Dunworthy, we were dead certain. Only there’s still a good deal we don’t know. Like why it took you so long to get here.”

“None of the drops in England in 1940 would open,” he said. “When Mr. Dunworthy didn’t return, we tried every possible temporal and spatial location, and nothing would work. At first, we thought it was every drop, but the ones in other places and times weren’t affected, just those in England and Scotland and the first three months of 1941. We could get a few drops to open after mid-March, but by then we had no idea where they were. Polly’d left Townsend Brothers, and they weren’t at Notting Hill Gate.”

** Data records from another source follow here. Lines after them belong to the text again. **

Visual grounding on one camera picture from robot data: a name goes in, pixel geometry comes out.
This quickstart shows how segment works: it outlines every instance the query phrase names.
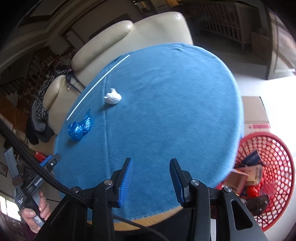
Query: tiled floor
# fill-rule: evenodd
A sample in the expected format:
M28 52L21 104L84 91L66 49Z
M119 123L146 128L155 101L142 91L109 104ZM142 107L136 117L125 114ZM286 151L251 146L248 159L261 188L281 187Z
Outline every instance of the tiled floor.
M240 44L215 34L193 38L197 46L217 55L232 71L242 96L261 96L271 132L287 145L296 161L296 76L265 80L266 64ZM296 222L296 191L280 219L265 234L269 241L282 241Z

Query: metal bolt
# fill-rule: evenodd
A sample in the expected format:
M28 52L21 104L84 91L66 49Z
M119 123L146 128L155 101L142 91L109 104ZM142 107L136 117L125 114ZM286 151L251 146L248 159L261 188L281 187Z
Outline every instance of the metal bolt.
M198 180L192 180L190 182L193 186L198 186L200 184L200 182Z
M71 188L71 190L77 193L77 192L79 192L80 187L73 187L73 188Z
M232 188L228 187L228 186L223 187L223 189L224 189L225 192L231 192L232 191Z
M107 179L107 180L104 181L104 184L105 184L106 186L110 186L112 183L113 183L113 182L112 182L112 180L110 180L110 179Z

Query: crumpled white paper
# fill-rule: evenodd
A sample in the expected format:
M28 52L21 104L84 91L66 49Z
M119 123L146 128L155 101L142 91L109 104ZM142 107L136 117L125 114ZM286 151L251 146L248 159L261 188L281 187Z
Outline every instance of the crumpled white paper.
M117 104L119 101L121 101L122 97L120 94L116 92L115 89L110 89L111 93L107 93L106 96L104 96L105 102L107 104Z

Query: blue tablecloth
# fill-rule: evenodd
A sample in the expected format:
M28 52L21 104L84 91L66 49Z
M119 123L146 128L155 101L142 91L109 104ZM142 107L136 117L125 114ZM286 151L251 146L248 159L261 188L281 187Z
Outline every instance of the blue tablecloth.
M117 105L104 103L110 88L122 95ZM243 132L241 97L230 70L202 48L174 43L124 54L95 77L69 113L81 100L57 137L62 160L55 176L69 188L95 187L131 157L133 177L117 215L137 219L179 206L169 174L172 158L209 187L234 165ZM74 142L67 127L89 108L92 129Z

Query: black and white patterned clothing
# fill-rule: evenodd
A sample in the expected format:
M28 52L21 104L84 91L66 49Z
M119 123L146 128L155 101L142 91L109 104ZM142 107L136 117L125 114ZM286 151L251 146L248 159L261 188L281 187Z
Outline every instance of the black and white patterned clothing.
M55 73L46 81L44 81L43 85L41 86L40 90L37 93L36 97L36 117L37 119L41 121L46 121L48 119L48 110L46 110L43 106L43 98L44 95L50 86L50 84L53 82L53 80L63 74L67 73L67 69L65 70L57 70Z

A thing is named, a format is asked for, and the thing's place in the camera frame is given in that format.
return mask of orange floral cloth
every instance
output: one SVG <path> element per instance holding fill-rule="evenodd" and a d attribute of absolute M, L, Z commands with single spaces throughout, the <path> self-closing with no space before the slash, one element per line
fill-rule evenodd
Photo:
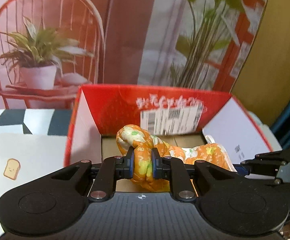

“So you came here to find someone who might have known her, so they could tell you where she was,” Binnie said.

“Yes.” He didn’t mention all the months he’d spent searching National Service and Civil Defence records looking for their names after Michael had told him Polly and Eileen had been planning to sign up, or all the years before that that he’d spent sitting in libraries and newspaper morgues trying to find out if they were still alive, and calculating coordinates for drop after failed drop, and attempting to convince Badri and Linna that rescue was possible, and meeting with Dr. Ishiwaka and every other time-travel theorist he could corner, trying to find out what the bloody hell had gone wrong.

“Alf said he was certain it had happened at one of the anniversary celebrations,” Binnie was saying.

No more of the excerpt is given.